## [What you have to do]
Pull out of the data below the stretch of lines bounded by the one containing "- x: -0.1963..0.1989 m" and the one containing "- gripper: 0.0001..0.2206", both bounds included, unchanged.

## [Material to process]

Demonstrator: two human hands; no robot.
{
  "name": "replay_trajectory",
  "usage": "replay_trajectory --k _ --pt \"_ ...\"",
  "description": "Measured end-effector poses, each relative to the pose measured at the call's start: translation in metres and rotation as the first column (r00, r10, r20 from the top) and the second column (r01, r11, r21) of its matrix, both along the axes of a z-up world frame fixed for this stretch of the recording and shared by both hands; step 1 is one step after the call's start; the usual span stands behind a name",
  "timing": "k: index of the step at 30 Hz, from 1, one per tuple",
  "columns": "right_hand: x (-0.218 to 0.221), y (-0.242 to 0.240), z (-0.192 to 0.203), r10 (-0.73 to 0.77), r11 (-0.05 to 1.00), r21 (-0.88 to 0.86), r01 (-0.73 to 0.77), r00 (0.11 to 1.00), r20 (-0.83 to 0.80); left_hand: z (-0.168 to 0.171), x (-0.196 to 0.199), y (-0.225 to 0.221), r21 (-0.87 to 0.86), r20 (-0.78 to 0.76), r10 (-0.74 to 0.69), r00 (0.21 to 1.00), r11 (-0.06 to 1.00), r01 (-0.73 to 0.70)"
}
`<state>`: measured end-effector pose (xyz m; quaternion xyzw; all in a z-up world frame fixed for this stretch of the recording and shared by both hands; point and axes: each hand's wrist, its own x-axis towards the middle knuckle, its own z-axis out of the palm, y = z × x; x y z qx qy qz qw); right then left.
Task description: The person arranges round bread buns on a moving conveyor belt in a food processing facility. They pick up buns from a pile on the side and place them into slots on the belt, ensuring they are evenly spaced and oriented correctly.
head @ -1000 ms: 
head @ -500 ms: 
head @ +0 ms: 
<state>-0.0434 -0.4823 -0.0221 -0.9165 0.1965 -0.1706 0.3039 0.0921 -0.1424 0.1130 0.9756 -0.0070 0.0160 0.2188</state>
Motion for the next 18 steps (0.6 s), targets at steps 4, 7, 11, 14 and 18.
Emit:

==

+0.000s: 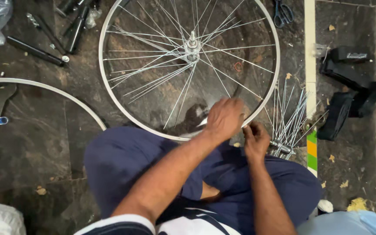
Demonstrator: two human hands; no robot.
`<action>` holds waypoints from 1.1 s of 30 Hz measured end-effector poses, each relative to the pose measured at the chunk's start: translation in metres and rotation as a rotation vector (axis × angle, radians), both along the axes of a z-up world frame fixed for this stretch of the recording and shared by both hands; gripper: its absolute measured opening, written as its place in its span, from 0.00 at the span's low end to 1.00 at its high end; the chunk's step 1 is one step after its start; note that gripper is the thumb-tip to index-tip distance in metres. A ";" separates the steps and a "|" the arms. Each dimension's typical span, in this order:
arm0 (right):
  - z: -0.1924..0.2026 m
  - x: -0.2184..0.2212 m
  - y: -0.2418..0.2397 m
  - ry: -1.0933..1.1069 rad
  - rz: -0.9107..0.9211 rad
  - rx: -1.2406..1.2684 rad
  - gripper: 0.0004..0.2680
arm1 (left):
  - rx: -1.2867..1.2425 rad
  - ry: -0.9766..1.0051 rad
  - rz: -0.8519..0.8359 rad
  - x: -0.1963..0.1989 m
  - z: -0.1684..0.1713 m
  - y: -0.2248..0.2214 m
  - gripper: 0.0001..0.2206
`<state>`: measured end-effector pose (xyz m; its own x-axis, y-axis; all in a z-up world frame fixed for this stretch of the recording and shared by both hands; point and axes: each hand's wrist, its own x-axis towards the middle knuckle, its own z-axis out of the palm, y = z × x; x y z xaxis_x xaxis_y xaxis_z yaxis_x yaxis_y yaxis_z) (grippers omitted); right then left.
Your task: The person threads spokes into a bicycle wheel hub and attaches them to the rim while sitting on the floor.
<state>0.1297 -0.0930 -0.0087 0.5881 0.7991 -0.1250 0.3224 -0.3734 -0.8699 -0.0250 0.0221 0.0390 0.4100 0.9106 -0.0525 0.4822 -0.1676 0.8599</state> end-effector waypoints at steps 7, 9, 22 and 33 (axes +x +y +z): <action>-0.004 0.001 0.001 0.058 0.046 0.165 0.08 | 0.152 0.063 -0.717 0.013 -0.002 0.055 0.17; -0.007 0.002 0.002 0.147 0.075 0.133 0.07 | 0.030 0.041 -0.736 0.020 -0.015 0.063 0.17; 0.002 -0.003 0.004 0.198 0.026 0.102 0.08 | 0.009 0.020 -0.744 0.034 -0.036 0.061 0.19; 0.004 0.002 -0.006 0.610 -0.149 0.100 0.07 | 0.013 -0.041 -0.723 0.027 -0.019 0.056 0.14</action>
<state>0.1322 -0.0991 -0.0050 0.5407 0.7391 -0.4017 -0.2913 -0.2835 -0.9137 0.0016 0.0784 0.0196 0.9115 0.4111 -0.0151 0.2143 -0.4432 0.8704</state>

## [Expected answer]
  - x: -0.1963..0.1989 m
  - z: -0.1684..0.1713 m
  - y: -0.2248..0.2214 m
  - gripper: 0.0001..0.2206

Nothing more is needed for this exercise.